Abigail had expected Lucy Fluckner to be accompanied only by Philomela on her walk to the Common the following morning. But when she caught sight of the girl’s bright red walking-cloak among the elms of the Mall that bounded the Common’s eastern side, she was surprised to make out the tall, swaying form of Mrs. Sandhayes at Lucy’s side. “My dear Mrs. Adams, I wouldn’t have missed the opportunity to assist at a romance for a thousand pounds!” replied that lady, smiling, when Abigail tactfully inquired whether the icy wind was not too bitter for her. And, reading Abigail’s true concern, which had little to do with the weather, she added, “My physicians insisted that exercise will eventually strengthen my limbs—and indeed, I get about much more handily than I did! So I welcome every step. Did you convince the authorities to let you visit Mr. Knox?”
“How is he?” demanded Lucy. “Did you give him my message? He isn’t—they didn’t”—her face suddenly changed as she fought a shiver of dread from her voice—“they didn’t put him in irons or anything, did they?”
“They did not,” said Abigail briskly. “Nor is he in a common cell with the camp drunkards and troublemakers, but in a little room—a very little room, rather dank and cold, but he has blankets and his greatcoat—by himself. I took him food and a book—”
“Oh, thank you! Bless you!”
“—and slipped your note between its pages, and I shall see Mr. Thaxter goes across tomorrow with more. But,” she added, cutting short the girl’s next rapturous exclamations, “matters are worse than we knew. Did Mr. Knox lend you a scarf of his recently? Red and yellow—”
“The one I knit for him.” Lucy nodded, black curls bouncing in the frame of her scarlet hood. “Saturday a week ago, when I sneaked away and got poor Margaret into such trouble with Papa . . .” She threw an apologetic glance at her chaperone. “We met at the burying-ground, and I’d slipped out so quickly I forgot to bring a scarf of my own, and he lent me his, because I was nearly freezing. Does he want it back? I think it’s in my drawer, or maybe I left it in the pocket of the cloak I had on that day—”
“He has it,” said Abigail grimly. “Or, rather, the Provost Marshal has it. A Mr. Wingate made a special journey out to Castle Island with it on Sunday afternoon, with the information that he saw Harry emerge from Governor’s Alley at three o’clock Sunday morning—your father having sent him back to collect a forgotten wallet from the Governor’s after the ball—”

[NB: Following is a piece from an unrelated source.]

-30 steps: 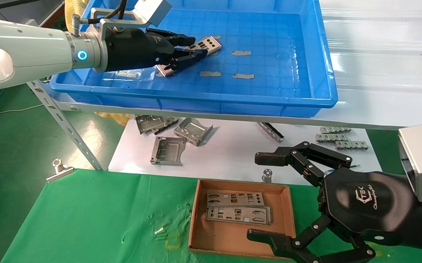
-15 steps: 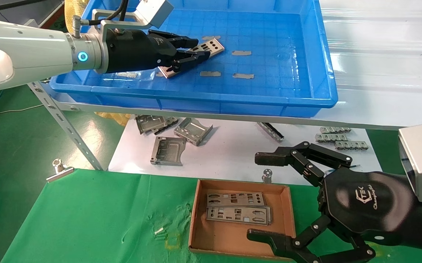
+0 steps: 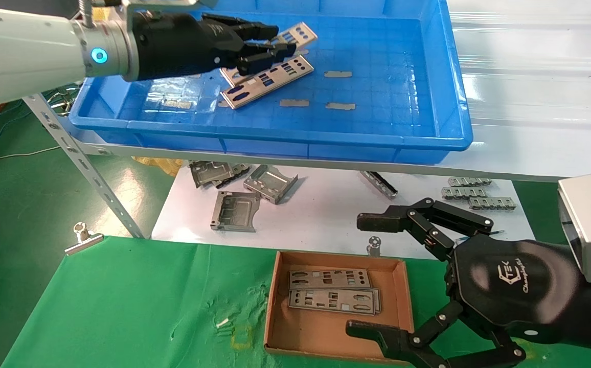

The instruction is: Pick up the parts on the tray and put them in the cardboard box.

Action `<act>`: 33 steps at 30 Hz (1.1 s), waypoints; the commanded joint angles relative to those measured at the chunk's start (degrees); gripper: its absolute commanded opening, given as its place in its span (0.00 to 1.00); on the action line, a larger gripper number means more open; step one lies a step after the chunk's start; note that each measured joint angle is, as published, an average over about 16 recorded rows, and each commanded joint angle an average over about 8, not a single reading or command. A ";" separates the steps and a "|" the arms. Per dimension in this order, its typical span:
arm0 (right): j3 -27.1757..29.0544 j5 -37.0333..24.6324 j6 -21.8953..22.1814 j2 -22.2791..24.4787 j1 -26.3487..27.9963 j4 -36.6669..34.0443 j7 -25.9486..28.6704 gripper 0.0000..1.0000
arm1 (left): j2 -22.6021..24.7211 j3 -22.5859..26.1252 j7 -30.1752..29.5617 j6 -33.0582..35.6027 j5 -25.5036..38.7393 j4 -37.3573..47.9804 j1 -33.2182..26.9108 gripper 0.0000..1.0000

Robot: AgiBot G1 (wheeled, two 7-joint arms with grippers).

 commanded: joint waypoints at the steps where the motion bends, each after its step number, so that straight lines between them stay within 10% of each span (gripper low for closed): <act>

“The liar!” Lucy stopped in her tracks, mouth momentarily ajar with shock. “Oh, the blackguard!” She made a move as if she were about to run all the way to her father’s countinghouse, cloak flying, and throw herself at him in rage, then whirled back to face her companions with her face twisted with disillusion, betrayal, and dread. “Oh, how could he!”
“Dearest—” Mrs. Sandhayes laid a hand on her young charge’s shoulder. “Now, you know he must have done so at your father’s behest—”
“Well, of course he did! Because he’s a cheat, that’s why . . . About five years ago he borrowed a little money out of my father’s strongbox without telling him about it—” She pursed her lips, pulling herself back from her rage, and her blue eyes filled with sudden tears. “I shouldn’t speak badly of him, because it was when his wife had their last child, and both she and the baby were so sick . . . But Papa caught him putting the money back, you see. So if he were to dismiss him, you know it would be without a character—”
“La, child, your Papa wouldn’t do such a thing!”
“He would.” Lucy sighed, and wiped at her eyes with the back of her wrist, like a child. “Just as he’d think to send Harry’s scarf over to the Provost Marshal, with that ridiculous story about a wallet, only to get Harry into trouble.”
“And so we must get him out of trouble,” said Abigail stoutly. “Come, shall we walk? And you must tell me all about Saturday night, in as much detail as you can recall. There must have been a great deal of comment when he did not appear at a ball to announce his own engagement.”